Friday, November 7, 2008

Some inspiration from that Half-Assed book

A big part of my life had been dedicated to weight loss lately. I considered it to be my hobby, but no matter how much I wanted to focus on dropping more weight, life insisted on carrying on around me.

People would always be getting married, dying, and moving-though I hoped they'd stop doing it all in the same month. I had sometimes thought it would be nice to lock myself away on a fat farm where all my food and exercise could be controlled, but I preferred living in the real world....

This is an excerpt from Jenette Fulda's Half-Assed: a weight loss memior.

These are my thoughts EXACTLY! I need to stop making this many excuses about why it's ok to not work out to my 80% potential today, or why it's fine to have a cheeseburger for dinner and 4 Nestle Toll House cookies every other day. It's ok to cut myself some slack sometimes, but I'm overindulging in it. This is is why I've been in the same 5 lb range for the past like 4-5 months now. I haven't reached my goal weight/size and I'm still carrying around too much fat for a girl of my height and bone structure.

I'm finding it challenging to focus on completing multiple missions successfully, but the reality is I'm always going to have exams, or practicals, or clinic. I'm always either going to have to wake up early or come home late or do both...and if I'm not doing these things it's because I'm on vacation so I can't use that as an excuse either.

Part of getting out of the fat mentality is to accept this is how life is and learn to effectively deal with things without having to have a side of cheese fries to soothe me.

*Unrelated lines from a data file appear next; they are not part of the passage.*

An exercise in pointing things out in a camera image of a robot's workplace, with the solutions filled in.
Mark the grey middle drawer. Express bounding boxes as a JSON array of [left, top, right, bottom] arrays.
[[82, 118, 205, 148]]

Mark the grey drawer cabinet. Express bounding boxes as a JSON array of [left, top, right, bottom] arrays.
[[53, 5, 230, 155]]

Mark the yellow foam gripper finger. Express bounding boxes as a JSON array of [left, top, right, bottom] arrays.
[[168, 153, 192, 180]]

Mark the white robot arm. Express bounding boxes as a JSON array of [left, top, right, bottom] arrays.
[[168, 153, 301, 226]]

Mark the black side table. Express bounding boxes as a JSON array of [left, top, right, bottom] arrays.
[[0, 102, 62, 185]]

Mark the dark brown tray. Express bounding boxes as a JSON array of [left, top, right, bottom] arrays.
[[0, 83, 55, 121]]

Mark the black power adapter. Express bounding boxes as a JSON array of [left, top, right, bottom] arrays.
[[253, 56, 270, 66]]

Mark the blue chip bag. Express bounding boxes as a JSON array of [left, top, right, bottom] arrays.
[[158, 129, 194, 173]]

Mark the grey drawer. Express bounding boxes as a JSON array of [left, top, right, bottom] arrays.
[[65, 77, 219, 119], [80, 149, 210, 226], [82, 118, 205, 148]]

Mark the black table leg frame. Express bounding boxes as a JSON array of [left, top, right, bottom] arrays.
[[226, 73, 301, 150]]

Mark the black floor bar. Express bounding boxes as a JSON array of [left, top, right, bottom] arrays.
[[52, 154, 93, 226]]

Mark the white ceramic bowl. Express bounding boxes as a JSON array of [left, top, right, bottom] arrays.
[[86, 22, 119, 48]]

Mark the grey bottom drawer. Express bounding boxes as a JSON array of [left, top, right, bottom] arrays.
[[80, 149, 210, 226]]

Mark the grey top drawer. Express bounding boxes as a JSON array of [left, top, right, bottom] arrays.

Oh and I did see hot guy at the gym...actually I see him a lot nowadays. More on that later.

2 comments:

Diana said...

I hear you there. I make excuses all the time. This morning was...it'll be my last and I have a lot of work this morning, I work too much right now (left the house at 6:15, will get home @6...and this is a short day!) and really don't have much time for breakfast. Yet, they're just that - excuses. *sigh*
How are you going to ensure that you learn to deal with stress and, well really life, in a better way? I could use the tips!

amma15 said...

diana, I think being positive and optimistic puts you in a position where you're less likely to half ass something or make excuses to pick the wrong choice. I try to do little things like remember everything I have to be greatful for when I get up in the morning, or take pleasure in life's small things like just having a good book to read!